### TASK GOAL
Would you print out all of the data exactly and keep the pictures out of it?

### RECORDED DATA

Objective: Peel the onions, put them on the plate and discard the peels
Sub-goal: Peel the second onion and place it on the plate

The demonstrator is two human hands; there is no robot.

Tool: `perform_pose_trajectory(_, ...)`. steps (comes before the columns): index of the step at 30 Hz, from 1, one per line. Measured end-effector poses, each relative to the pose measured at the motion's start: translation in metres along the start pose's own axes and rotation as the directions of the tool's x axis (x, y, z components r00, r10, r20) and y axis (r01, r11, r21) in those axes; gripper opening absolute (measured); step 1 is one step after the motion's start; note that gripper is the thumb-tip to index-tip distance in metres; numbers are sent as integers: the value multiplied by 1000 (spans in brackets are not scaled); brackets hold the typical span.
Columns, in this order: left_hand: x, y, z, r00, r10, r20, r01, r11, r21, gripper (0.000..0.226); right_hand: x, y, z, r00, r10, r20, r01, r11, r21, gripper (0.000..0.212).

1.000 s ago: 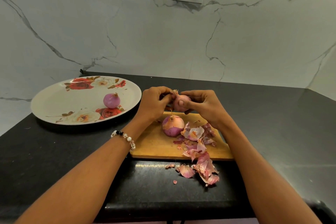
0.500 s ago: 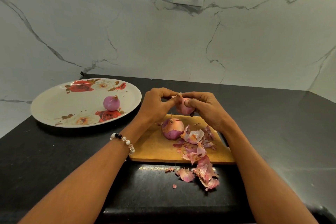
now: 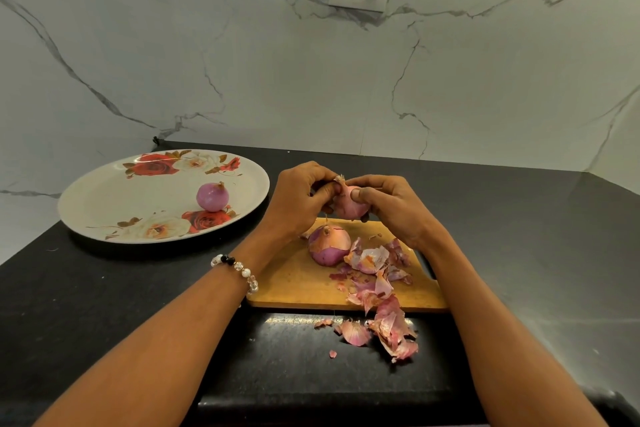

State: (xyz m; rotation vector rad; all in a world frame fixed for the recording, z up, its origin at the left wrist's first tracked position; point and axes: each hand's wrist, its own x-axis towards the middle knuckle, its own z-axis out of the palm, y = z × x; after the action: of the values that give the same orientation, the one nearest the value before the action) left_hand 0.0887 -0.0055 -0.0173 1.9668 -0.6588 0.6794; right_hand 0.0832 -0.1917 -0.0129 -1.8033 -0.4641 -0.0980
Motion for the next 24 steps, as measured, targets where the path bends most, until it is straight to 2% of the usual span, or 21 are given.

### SOLUTION TO THE EXERCISE
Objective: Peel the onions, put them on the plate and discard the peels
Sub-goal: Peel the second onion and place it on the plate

The demonstrator is two human hands; there is no robot.

Tool: `perform_pose_trajectory(_, ...)`. steps (comes before the columns): index of the step at 30 Hz, from 1, one per line. Measured end-effector poses, each relative to the pose measured at the motion's start: translation in metres along the start pose's own axes and rotation as the directions of the tool's x axis (x, y, z components r00, r10, r20) and y axis (r01, r11, r21) in those axes; gripper opening absolute (measured); step 1 is one step after the motion's start; note that gripper is the thumb-tip to index-tip distance in metres; numbers are sent as integers: the value multiplied by 1000 (spans in brackets are not scaled); brackets hold the typical span.
Columns, in this order: left_hand: x, y, z, r00, r10, r20, r01, r11, r21, gripper (0.000..0.226); right_hand: x, y, z, r00, r10, r20, r01, r11, r21, gripper (0.000..0.212).

1.000 s ago: 
0.500 s ago: 
now: 

State: (xyz m; rotation vector rad; all in a world frame fixed for the recording, z up, its origin at the left wrist's first tracked position; point and axes: each hand's wrist, its own x-axis towards the middle knuckle, its own z-axis out of the palm, y = z × x; after the action: of the values that give the same orientation, the one nearest the value before the action) left_hand 0.0887 -0.0055 -0.0173 1.9668 -0.6588 0.6794; right_hand 0.0832 -0.1917 -0.0129 -1.8033 -0.4641 -0.0980
Motion for the next 24 steps, as measured, targets where the path bends most, until it is straight to 2% of the usual span, or 21 are given.

The output contains nothing further.